Sean McBride
86b1a274e9
|
4 years ago | |
---|---|---|
.. | ||
.gitignore | 4 years ago | |
README.md | 4 years ago | |
client.sh | 4 years ago | |
client2.sh | 4 years ago | |
client3.sh | 4 years ago | |
debug.sh | 4 years ago | |
fix_calcs.sh | 4 years ago | |
fix_calcs2.sh | 4 years ago | |
perf.sh | 4 years ago | |
run.sh | 4 years ago | |
run_relative.sh | 4 years ago | |
scratch.txt | 4 years ago | |
server.sh | 4 years ago | |
spec.json | 4 years ago |
README.md
Admissions Control
Discussion of Implementation
The admissions control subsystem seeks to ensure that the system does not accept more work than it can execute while meeting the relative deadline defined in a module's JSON specification.

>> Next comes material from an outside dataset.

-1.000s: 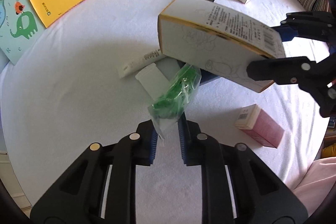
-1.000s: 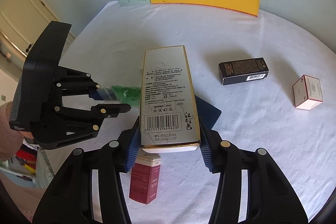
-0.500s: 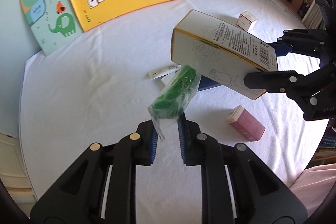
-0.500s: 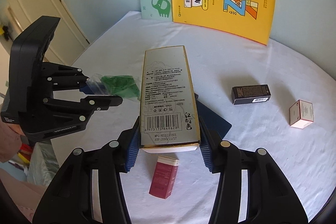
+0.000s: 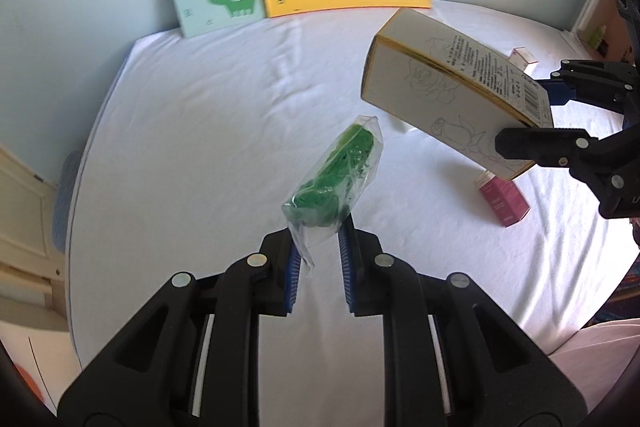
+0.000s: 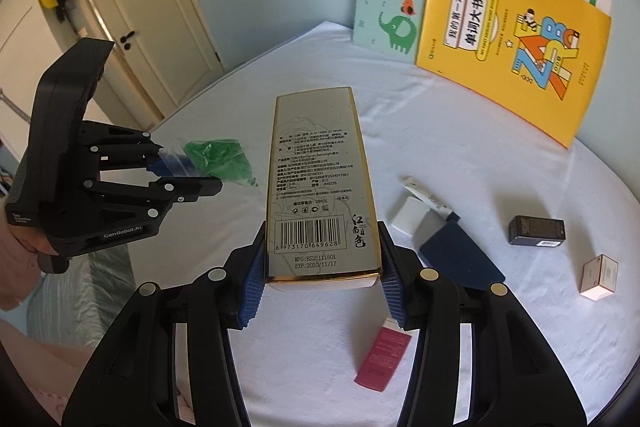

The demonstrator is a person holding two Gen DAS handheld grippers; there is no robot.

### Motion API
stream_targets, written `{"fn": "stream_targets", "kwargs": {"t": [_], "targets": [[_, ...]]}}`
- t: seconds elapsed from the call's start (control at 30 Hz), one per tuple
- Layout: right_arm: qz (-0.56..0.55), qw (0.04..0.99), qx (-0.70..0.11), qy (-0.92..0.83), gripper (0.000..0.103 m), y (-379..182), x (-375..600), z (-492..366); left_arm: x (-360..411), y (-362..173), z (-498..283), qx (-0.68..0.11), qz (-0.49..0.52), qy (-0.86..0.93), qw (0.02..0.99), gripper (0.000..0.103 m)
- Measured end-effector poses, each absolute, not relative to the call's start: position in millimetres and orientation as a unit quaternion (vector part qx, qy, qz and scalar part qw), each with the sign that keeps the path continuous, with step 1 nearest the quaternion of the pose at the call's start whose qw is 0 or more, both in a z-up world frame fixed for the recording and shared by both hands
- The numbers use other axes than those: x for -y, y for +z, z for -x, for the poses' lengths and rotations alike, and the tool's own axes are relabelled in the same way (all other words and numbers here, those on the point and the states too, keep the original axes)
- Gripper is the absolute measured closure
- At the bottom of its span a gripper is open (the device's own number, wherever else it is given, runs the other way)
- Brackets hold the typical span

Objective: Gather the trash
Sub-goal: 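Carry the green bag and white-gold box over the teal bin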

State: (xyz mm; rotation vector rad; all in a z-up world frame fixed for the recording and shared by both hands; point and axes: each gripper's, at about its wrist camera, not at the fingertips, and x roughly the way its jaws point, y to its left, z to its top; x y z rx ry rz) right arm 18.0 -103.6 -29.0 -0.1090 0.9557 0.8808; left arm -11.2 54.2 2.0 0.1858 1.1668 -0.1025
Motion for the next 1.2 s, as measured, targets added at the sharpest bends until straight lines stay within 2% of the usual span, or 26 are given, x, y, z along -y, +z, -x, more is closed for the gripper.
{"fn": "stream_targets", "kwargs": {"t": [0.63,1.2], "targets": [[0.137,0.692,-0.417,0.573,0.053,-5.0,-54.3,46.3,-180.5,21.5,127.6,-0.554,0.021,0.123,0.823,0.087],[0.221,0.54,-0.387,0.714,0.053,0.6,-239.1,161.2,-307.3,-0.9,285.7,-0.555,0.142,0.287,0.768,0.087]]}}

The system maintains an integral value expressing the capacity of the system as millionths of a worker core. This assumes that the runtime has "pinned" these workers to underlying processors and has no contention with other workloads.
The system maintains a second integral value expressing the total accepted work.

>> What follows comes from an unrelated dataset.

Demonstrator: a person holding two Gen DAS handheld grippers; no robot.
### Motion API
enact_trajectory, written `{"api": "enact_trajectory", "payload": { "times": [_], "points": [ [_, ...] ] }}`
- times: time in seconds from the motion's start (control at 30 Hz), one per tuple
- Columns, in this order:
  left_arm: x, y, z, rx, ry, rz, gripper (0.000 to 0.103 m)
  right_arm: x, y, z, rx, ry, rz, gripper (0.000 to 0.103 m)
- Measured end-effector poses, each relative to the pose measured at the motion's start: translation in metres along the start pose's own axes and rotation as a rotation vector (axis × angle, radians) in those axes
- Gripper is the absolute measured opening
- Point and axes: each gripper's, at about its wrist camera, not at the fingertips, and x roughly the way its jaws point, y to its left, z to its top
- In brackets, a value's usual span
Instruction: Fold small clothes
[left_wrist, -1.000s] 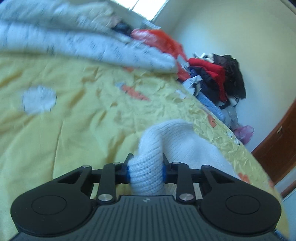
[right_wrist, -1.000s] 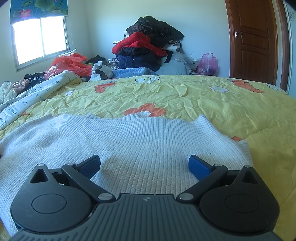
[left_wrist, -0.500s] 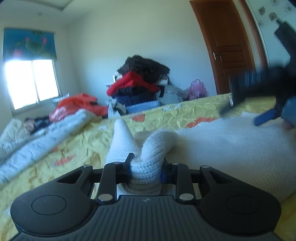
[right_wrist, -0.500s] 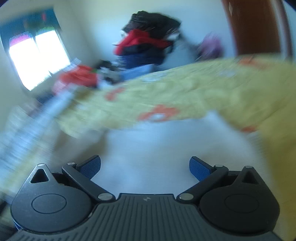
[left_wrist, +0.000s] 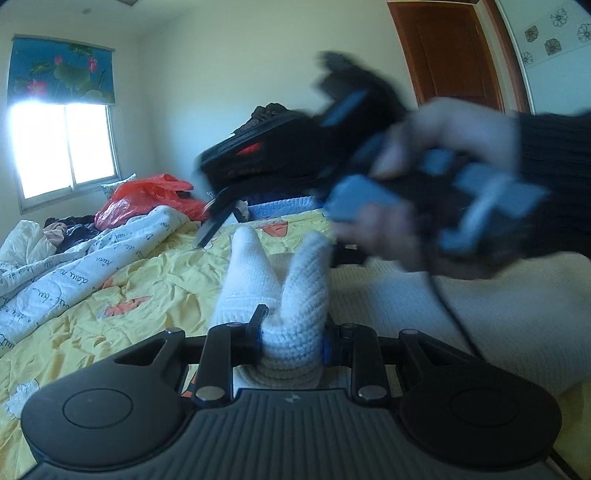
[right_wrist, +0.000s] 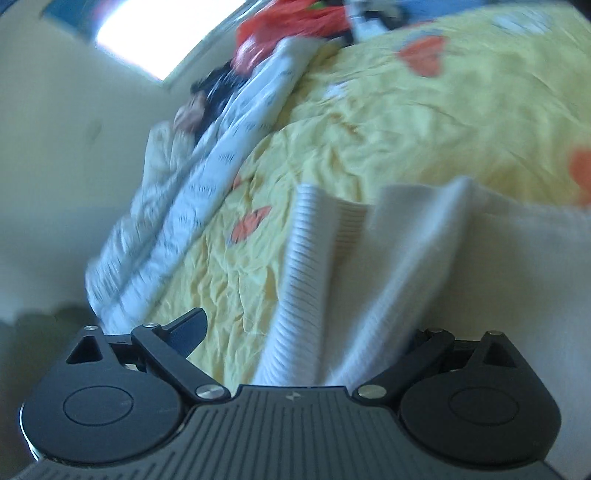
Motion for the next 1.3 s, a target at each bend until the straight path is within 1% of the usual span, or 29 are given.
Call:
{"api": "enact_trajectory", "payload": {
  "times": [0.03, 0.07, 0.1, 0.13, 0.23, 0.3, 0.37, 0.5, 0.57, 0.6, 0.67, 0.73, 0.8, 0.87, 0.9, 0.93, 0.97, 1.0, 1.03, 1.07, 1.1, 1.13, 1.17, 1.2, 1.23, 1.27, 1.3],
  "points": [
    [-0.001, -0.001, -0.001, 0.004, -0.002, 0.001, 0.026, 0.007, 0.006, 0.001, -0.048, 0.012, -0.038, 0.072],
    [0.000, -0.001, -0.002, 0.008, -0.003, 0.003, 0.026, 0.015, 0.008, 0.001, -0.089, 0.030, -0.098, 0.051],
    [0.000, -0.001, -0.002, 0.007, 0.000, 0.006, 0.026, 0.019, 0.009, -0.002, -0.119, 0.034, -0.118, 0.038],
    [0.001, -0.001, -0.002, 0.004, 0.002, 0.003, 0.026, 0.015, 0.006, -0.006, -0.131, 0.018, -0.099, 0.038],
    [-0.006, -0.005, 0.002, 0.008, -0.004, -0.020, 0.026, -0.014, -0.006, -0.010, -0.129, -0.023, -0.068, 0.033],
    [-0.011, -0.010, 0.010, -0.005, -0.014, -0.060, 0.026, -0.043, -0.012, -0.012, -0.149, -0.055, -0.072, 0.029],
    [-0.018, -0.021, 0.022, -0.009, -0.052, -0.114, 0.026, -0.078, -0.020, -0.013, -0.171, -0.088, -0.089, 0.026],
    [-0.033, -0.057, 0.046, -0.022, -0.121, -0.255, 0.026, -0.153, -0.038, -0.026, -0.202, -0.146, -0.165, 0.025],
    [-0.038, -0.081, 0.053, -0.023, -0.148, -0.338, 0.026, -0.184, -0.055, -0.036, -0.196, -0.154, -0.217, 0.025],
    [-0.038, -0.094, 0.055, -0.016, -0.146, -0.376, 0.026, -0.195, -0.065, -0.041, -0.182, -0.149, -0.240, 0.025],
    [-0.035, -0.119, 0.054, 0.004, -0.114, -0.437, 0.026, -0.209, -0.091, -0.055, -0.131, -0.128, -0.297, 0.025],
    [-0.030, -0.143, 0.052, 0.025, -0.061, -0.494, 0.026, -0.214, -0.114, -0.070, -0.094, -0.110, -0.345, 0.025],
    [-0.024, -0.161, 0.050, 0.042, -0.014, -0.529, 0.026, -0.216, -0.132, -0.084, -0.062, -0.125, -0.360, 0.025],
    [-0.019, -0.174, 0.046, 0.069, 0.003, -0.534, 0.026, -0.217, -0.143, -0.093, -0.026, -0.161, -0.343, 0.025],
    [-0.020, -0.178, 0.044, 0.094, -0.004, -0.541, 0.027, -0.217, -0.148, -0.096, 0.001, -0.178, -0.331, 0.027],
    [-0.022, -0.178, 0.043, 0.121, -0.019, -0.542, 0.027, -0.216, -0.151, -0.098, 0.029, -0.189, -0.335, 0.036],
    [-0.023, -0.175, 0.043, 0.128, -0.027, -0.556, 0.031, -0.217, -0.156, -0.099, 0.061, -0.188, -0.335, 0.050],
    [-0.025, -0.165, 0.043, 0.128, -0.028, -0.590, 0.033, -0.221, -0.158, -0.098, 0.090, -0.188, -0.343, 0.065],
    [-0.029, -0.155, 0.044, 0.124, -0.027, -0.620, 0.033, -0.229, -0.160, -0.097, 0.128, -0.211, -0.348, 0.066],
    [-0.035, -0.141, 0.045, 0.112, -0.026, -0.644, 0.035, -0.242, -0.161, -0.097, 0.167, -0.263, -0.343, 0.067],
    [-0.042, -0.124, 0.044, 0.092, -0.032, -0.673, 0.039, -0.257, -0.162, -0.099, 0.198, -0.335, -0.337, 0.067],
    [-0.050, -0.106, 0.043, 0.072, -0.044, -0.684, 0.045, -0.270, -0.161, -0.101, 0.221, -0.403, -0.334, 0.068],
    [-0.059, -0.090, 0.039, 0.060, -0.064, -0.659, 0.064, -0.282, -0.159, -0.103, 0.230, -0.459, -0.323, 0.068],
    [-0.068, -0.079, 0.034, 0.063, -0.093, -0.614, 0.081, -0.286, -0.155, -0.103, 0.223, -0.471, -0.301, 0.068],
    [-0.076, -0.070, 0.027, 0.084, -0.126, -0.547, 0.085, -0.286, -0.152, -0.101, 0.213, -0.452, -0.268, 0.068],
    [-0.080, -0.065, 0.020, 0.126, -0.150, -0.477, 0.084, -0.283, -0.150, -0.099, 0.206, -0.426, -0.248, 0.068],
    [-0.082, -0.063, 0.012, 0.188, -0.157, -0.407, 0.085, -0.276, -0.146, -0.096, 0.190, -0.386, -0.241, 0.068]
  ]
}}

The module specification provides a relative deadline, an expected execution time, and a percentile target expressing the pXX latency that the admissions control system should use when making admissions decisions (tunable from 50% to 99%). Tuning this percentile expresses how conservative the system should be with regard to scheduling. Selecting a lower value, such as 50%, reserves less processor time and results in a higher likelihood that the relative deadline is not met. Selecting a higher value, such as 99%, reserves more processor time and provides a higher likelihood that that the relative deadline will be met. The provided expected execution time is assumed to match the percentile provided.
Dividing the expected execution time by the relative deadline yields the fraction of a worker needed to meet the deadline.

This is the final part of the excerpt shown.